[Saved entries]
------------------------------------------------

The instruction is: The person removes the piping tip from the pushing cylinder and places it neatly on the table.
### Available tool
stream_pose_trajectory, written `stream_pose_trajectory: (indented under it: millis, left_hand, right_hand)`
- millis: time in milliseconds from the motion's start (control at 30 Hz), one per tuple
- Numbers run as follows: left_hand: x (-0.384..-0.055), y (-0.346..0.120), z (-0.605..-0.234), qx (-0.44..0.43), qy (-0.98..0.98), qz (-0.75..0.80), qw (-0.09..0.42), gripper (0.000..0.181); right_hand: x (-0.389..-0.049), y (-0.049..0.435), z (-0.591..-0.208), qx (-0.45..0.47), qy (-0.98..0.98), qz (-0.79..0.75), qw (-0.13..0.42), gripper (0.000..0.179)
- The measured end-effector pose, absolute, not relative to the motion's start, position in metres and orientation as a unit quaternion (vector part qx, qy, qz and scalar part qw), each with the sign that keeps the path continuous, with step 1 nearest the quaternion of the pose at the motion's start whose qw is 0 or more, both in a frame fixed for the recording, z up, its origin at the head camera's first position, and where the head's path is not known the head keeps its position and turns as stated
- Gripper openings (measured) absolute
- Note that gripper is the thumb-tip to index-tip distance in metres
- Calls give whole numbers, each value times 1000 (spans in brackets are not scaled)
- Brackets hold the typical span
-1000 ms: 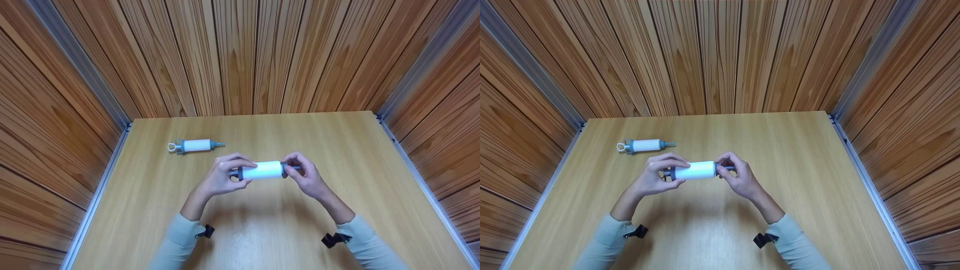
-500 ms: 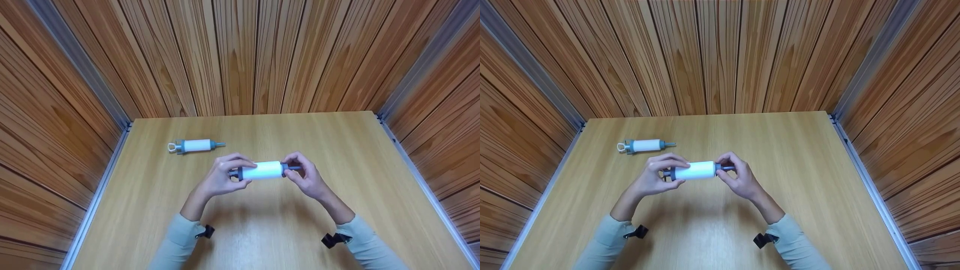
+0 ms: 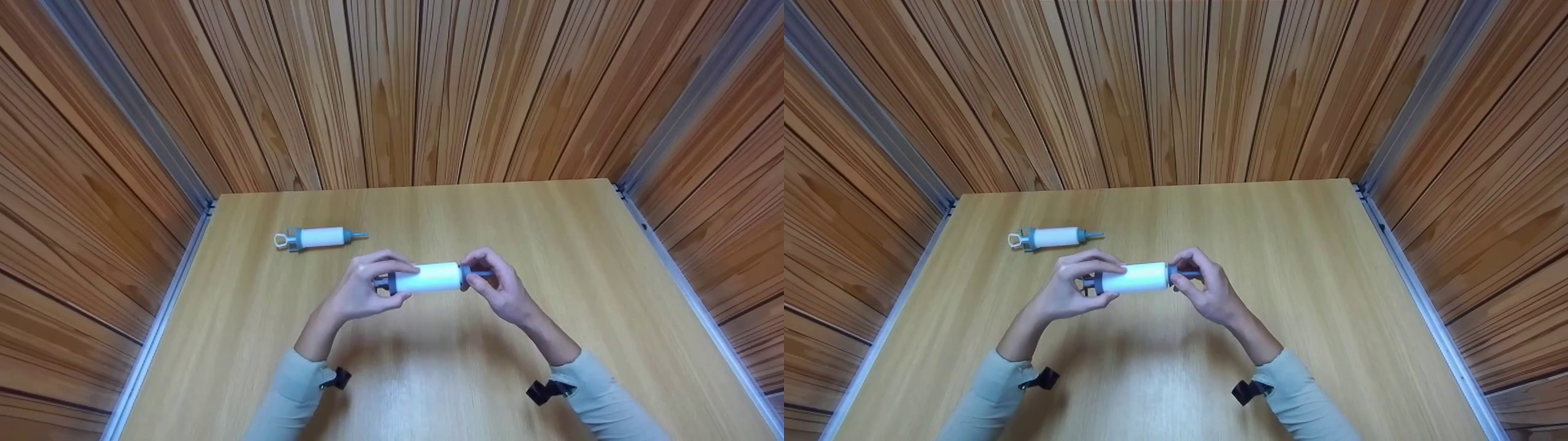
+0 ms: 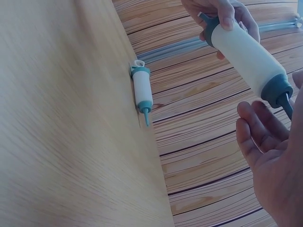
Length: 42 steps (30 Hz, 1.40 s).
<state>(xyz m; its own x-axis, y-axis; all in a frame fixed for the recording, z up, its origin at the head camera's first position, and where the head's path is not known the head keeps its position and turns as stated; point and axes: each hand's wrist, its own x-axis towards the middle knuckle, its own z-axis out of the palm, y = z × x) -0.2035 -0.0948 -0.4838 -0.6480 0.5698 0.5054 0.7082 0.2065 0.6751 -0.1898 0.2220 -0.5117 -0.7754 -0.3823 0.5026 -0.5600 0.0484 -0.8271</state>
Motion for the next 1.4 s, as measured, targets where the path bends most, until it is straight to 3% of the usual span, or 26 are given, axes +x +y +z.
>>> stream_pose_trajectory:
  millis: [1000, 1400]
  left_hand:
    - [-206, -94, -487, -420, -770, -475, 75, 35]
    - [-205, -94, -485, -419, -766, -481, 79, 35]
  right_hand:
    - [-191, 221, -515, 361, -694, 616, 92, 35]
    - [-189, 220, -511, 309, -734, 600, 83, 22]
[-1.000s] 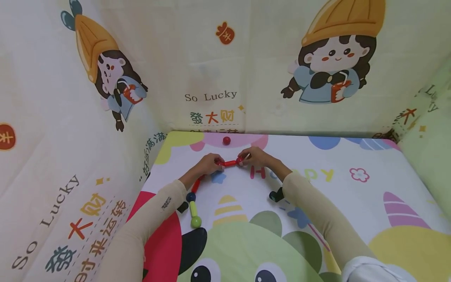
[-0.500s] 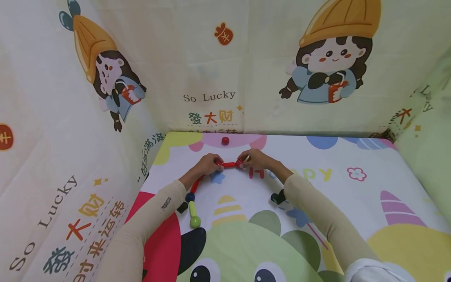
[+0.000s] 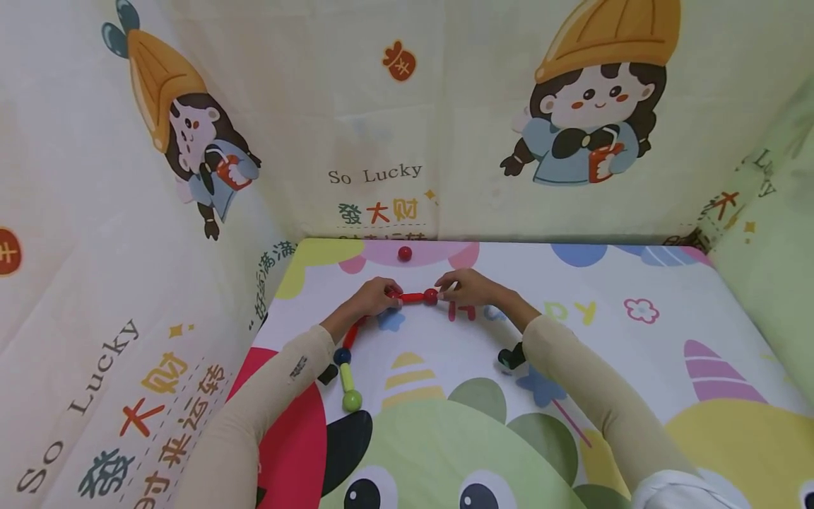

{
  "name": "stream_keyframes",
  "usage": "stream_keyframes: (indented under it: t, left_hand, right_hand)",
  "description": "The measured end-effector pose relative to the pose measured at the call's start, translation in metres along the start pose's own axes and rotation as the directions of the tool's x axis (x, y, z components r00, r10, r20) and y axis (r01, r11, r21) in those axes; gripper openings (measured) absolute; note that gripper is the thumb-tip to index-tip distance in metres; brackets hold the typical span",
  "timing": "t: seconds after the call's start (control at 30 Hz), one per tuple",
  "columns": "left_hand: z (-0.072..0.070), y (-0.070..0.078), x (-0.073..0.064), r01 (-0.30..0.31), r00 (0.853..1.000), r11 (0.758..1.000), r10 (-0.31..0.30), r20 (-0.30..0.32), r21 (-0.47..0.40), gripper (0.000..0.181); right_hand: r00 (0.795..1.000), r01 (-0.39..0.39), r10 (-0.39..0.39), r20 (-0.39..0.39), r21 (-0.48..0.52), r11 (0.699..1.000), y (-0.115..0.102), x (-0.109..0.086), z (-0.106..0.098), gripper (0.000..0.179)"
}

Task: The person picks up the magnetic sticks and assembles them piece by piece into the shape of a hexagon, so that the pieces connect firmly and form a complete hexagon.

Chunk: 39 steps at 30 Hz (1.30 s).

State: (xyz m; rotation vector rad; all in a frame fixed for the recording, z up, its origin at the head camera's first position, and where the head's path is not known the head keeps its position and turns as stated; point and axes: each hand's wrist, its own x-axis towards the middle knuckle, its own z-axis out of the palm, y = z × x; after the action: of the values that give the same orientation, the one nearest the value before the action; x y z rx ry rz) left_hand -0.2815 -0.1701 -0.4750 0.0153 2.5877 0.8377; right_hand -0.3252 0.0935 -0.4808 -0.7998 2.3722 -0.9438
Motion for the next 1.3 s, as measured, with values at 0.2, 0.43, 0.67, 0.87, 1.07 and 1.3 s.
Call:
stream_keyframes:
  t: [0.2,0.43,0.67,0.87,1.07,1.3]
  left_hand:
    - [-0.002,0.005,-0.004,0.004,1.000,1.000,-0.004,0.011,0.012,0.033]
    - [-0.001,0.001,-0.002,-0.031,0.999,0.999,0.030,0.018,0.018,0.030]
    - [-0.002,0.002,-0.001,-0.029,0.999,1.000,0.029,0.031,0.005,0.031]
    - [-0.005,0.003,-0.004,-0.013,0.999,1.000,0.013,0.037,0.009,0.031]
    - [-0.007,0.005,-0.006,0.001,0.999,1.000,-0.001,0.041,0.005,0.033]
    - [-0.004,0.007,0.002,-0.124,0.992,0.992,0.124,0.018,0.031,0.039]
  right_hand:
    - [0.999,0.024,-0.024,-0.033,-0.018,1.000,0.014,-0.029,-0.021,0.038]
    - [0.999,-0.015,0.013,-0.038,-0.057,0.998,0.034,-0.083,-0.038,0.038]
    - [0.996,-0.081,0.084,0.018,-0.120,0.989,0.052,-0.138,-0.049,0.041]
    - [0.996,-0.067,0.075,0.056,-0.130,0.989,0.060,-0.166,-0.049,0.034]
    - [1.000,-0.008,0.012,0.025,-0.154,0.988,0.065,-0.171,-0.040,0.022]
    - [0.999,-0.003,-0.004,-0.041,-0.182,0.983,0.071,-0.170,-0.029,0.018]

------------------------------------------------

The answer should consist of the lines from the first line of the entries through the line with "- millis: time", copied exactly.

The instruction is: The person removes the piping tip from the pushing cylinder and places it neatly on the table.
### Available tool
stream_pose_trajectory, written `stream_pose_trajectory: (indented under it: millis, left_hand, right_hand)`
- millis: time in milliseconds from the motion's start (control at 30 Hz), one per tuple

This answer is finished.